It must be called before the first use of gpu/run, and only once per process. In tests, call gpu_train.reset_singleton() to reconfigure.

The registry

registry = {
    "credentials": [
        {"cred_id": "runpod-1", "provider": "runpod",
         "secret_ref": "env://RUNPOD_API_KEY"},
    ],
    "providers": {                      # optional per-provider catalog overrides
        "runpod": {"default_image": "runpod/pytorch:2.4.0-cu124"},
    },
    "tracking": {
        "wandb": {"secret_ref": "env://WANDB_API_KEY", "project": "my-proj",
                  "entity": "my-team", "enabled": True},
    },
    "defaults": {
        "runtime": "torchrun",
        "auto_terminate": True,
        "terminate_on_exit": True,
        "reconcile_on_start": True,
        "idle_timeout_seconds": 1800,
    },
}

credentials

A list of credential entries.

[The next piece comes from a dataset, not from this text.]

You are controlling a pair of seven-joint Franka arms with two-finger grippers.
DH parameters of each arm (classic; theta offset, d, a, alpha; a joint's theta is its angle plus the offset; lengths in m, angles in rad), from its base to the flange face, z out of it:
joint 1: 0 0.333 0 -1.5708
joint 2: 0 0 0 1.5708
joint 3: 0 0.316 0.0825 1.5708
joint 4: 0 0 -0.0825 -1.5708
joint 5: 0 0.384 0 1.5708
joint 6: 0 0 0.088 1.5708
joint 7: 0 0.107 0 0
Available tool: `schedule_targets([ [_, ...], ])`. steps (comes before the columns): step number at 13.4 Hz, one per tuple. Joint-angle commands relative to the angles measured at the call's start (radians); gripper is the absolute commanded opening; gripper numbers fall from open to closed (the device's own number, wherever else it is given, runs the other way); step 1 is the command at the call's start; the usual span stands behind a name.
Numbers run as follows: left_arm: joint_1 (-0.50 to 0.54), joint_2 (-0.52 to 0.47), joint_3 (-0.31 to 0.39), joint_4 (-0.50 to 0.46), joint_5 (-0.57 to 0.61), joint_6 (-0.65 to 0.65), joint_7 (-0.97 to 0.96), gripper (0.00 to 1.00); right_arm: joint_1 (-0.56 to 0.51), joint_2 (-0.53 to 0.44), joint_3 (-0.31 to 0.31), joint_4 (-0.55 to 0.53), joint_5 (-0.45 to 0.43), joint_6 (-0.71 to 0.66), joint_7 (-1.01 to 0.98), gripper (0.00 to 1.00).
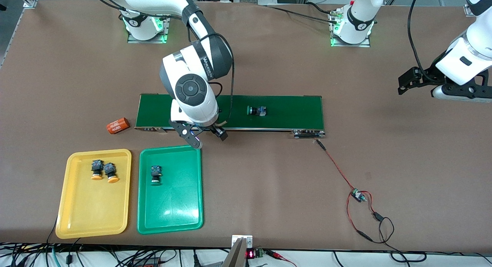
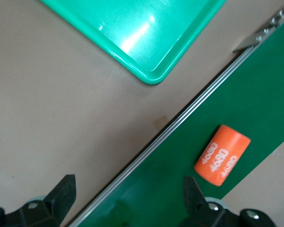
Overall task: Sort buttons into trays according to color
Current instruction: 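Lower the right gripper and grasp the green button on the belt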
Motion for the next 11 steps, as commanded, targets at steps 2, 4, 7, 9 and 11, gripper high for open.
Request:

Each has a cred_id, a provider, and a secret_ref (see Credentials & secrets). Some providers carry extra fields (ssh_key_ref, region, extra) — see Providers. Only the ids listed in use=[...] are activated.

providers

Optional per-name overrides layered on top of the built-in provider catalog (default image, disk, ssh user, runtime, etc.). Providers you don't mention keep their built-in defaults.

tracking

A wandb block enables automatic experiment tracking — see Monitoring.

defaults

KeyDefaultMeaning
runtimetorchrunExecution backend when not overridden per-run.
auto_terminatetrueTerminate the box when a job finishes.
terminate_on_exittrueTerminate active boxes on control-plane exit / Ctrl-C.
reconcile_on_starttrueOn startup, terminate boxes orphaned by a prior crash.
idle_timeout_seconds1800Kill a box after this many seconds with no log activity.

These power cost safety.

Standalone / environment config

The CLI and dashboard build their registry from the environment so they work without a config file. RUNPOD_API_KEY, VAST_API_KEY, GOOGLE_APPLICATION_CREDENTIALS (+ GOOGLE_CLOUD_PROJECT / CLOUDSDK_COMPUTE_ZONE), and WANDB_API_KEY are picked up automatically, and merged with any keys saved from the dashboard. Environment variables take precedence over stored keys.

State location

The SQLite registry of jobs, instances, and logs lives in ~/.gpu-train (override with the GPU_TRAIN_HOME environment variable). The same directory holds the dashboard-managed credentials.json (chmod 600).

Logging

As a library, gpu-train stays silent (a NullHandler is attached). Opt in with gpu_train.setup_logging(), or set GPU_TRAIN_LOG_LEVEL=DEBUG for the CLI and server which auto-configure handlers.